• Brief: Go to the line containing "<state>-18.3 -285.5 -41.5" in the records below and print it and every following line exactly, on through the line containing "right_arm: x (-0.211", then stop.

• Provided material:
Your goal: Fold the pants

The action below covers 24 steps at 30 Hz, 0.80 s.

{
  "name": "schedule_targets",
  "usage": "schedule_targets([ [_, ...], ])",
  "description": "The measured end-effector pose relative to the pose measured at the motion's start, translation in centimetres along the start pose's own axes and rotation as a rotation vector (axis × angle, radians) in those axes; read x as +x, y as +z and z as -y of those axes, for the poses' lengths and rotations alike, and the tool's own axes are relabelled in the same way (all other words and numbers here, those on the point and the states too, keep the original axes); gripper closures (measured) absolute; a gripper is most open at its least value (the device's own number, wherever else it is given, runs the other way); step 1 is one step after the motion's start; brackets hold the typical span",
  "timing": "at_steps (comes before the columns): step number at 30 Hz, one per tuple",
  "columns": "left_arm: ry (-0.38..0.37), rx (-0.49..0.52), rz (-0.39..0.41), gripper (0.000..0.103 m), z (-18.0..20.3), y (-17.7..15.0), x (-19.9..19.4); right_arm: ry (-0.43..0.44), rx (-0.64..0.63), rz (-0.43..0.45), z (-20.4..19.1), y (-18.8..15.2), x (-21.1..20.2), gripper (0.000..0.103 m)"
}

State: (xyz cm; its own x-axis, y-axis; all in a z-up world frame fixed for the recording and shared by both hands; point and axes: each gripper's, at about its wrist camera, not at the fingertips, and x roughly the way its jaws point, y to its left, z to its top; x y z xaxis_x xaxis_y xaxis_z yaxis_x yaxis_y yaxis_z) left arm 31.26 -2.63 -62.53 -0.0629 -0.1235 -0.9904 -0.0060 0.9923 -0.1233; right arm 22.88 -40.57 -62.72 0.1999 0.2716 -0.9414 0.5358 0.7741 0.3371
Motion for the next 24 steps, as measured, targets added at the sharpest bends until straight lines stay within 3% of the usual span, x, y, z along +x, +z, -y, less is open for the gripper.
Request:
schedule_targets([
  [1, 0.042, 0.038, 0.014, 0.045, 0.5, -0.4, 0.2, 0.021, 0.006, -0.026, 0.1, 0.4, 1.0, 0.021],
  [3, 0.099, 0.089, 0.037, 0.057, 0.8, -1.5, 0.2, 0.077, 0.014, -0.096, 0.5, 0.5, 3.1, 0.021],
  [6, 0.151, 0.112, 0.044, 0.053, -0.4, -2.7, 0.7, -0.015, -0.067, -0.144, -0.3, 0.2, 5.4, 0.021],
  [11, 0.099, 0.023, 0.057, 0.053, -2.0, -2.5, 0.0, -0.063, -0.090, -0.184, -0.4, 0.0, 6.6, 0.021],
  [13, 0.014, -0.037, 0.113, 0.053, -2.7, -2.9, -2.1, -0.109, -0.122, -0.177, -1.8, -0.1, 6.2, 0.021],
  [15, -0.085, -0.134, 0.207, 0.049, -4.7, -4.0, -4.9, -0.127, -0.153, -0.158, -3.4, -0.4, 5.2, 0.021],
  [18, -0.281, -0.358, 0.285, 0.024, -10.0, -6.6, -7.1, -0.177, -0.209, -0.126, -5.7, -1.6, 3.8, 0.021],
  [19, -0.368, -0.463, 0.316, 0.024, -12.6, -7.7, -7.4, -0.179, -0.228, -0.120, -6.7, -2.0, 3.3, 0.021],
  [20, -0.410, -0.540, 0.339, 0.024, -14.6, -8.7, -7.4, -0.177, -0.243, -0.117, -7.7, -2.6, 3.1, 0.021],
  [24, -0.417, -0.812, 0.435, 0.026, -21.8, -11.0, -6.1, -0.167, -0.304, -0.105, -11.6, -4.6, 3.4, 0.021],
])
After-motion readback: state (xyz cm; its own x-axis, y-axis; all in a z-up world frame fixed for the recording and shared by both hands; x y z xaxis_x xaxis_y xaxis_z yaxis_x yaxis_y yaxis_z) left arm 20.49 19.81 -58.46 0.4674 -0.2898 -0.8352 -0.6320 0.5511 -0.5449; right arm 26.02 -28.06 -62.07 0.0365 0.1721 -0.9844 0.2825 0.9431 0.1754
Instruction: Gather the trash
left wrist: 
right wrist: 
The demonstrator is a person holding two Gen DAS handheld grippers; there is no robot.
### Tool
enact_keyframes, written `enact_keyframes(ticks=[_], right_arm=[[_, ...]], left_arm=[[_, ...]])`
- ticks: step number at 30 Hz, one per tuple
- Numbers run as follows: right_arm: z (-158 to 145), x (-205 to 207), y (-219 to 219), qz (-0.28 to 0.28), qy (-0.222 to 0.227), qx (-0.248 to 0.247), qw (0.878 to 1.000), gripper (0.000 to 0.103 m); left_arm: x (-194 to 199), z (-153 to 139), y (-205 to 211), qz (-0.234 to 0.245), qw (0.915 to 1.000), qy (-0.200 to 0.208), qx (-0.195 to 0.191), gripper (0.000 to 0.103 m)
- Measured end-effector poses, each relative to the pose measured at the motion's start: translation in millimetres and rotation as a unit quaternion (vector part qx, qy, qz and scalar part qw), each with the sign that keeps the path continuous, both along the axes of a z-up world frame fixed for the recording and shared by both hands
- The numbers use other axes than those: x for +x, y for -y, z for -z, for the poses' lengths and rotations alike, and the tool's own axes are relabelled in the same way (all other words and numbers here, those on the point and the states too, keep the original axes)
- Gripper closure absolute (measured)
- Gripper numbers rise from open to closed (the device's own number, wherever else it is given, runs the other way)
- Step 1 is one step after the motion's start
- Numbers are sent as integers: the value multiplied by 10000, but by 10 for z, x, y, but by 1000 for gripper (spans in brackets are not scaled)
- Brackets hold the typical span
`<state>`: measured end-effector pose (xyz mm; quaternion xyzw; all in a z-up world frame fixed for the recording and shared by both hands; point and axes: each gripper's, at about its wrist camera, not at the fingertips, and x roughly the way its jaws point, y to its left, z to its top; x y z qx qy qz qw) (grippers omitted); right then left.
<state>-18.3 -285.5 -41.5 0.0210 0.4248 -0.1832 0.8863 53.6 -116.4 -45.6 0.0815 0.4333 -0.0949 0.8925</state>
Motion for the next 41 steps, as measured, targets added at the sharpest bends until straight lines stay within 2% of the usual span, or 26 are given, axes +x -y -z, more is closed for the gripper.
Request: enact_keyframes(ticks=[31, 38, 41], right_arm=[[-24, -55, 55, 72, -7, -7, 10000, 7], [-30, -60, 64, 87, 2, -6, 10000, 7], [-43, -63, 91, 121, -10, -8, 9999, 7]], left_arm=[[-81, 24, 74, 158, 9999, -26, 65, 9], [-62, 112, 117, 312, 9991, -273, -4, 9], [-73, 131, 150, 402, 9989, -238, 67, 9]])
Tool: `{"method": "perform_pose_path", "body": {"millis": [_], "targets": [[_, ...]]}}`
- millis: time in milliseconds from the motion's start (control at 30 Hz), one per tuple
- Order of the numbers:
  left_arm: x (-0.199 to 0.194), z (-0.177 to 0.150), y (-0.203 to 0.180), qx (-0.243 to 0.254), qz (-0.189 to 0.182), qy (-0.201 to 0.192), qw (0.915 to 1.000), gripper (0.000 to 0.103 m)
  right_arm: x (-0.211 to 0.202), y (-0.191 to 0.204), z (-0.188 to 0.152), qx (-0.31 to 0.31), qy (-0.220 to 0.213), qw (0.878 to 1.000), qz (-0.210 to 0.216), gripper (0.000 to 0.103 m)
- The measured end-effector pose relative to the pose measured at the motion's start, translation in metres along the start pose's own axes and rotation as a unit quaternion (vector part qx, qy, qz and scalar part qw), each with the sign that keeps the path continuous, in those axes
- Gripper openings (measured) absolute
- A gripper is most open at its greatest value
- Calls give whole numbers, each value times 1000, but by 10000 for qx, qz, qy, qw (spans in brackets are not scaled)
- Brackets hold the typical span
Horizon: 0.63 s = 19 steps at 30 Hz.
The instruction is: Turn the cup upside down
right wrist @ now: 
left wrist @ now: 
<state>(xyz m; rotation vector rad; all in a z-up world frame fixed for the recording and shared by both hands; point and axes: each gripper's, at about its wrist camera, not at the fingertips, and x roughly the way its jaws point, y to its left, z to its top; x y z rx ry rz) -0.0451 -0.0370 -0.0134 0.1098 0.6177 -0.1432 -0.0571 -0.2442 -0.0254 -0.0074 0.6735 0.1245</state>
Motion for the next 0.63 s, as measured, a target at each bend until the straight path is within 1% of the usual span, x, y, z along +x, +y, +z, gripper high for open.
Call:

• Task response:
<state>-18.3 -285.5 -41.5 0.0210 0.4248 -0.1832 0.8863 53.6 -116.4 -45.6 0.0815 0.4333 -0.0949 0.8925</state>
Motion for the next 41 steps, as measured, targets added at the sharpest bends until straight lines stay within 2% of the usual span, or 26 are given, axes +x -y -z, more is closed for the gripper.
Request: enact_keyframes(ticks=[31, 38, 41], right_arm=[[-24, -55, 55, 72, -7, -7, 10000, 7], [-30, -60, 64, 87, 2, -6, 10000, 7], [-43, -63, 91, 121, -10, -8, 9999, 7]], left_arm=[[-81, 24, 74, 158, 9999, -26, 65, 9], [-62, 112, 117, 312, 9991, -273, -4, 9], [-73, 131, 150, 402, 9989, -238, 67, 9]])
Tool: `{"method": "perform_pose_path", "body": {"millis": [_], "targets": [[_, ...]]}}`
- millis: time in milliseconds from the motion's start (control at 30 Hz), one per tuple
- Order of the numbers:
  left_arm: x (-0.199 to 0.194), z (-0.177 to 0.150), y (-0.203 to 0.180), qx (-0.243 to 0.254), qz (-0.189 to 0.182), qy (-0.201 to 0.192), qw (0.915 to 1.000), gripper (0.000 to 0.103 m)
  right_arm: x (-0.211 to 0.202), y (-0.191 to 0.204), z (-0.188 to 0.152), qx (-0.31 to 0.31), qy (-0.220 to 0.213), qw (0.878 to 1.000), qz (-0.210 to 0.216), gripper (0.000 to 0.103 m)

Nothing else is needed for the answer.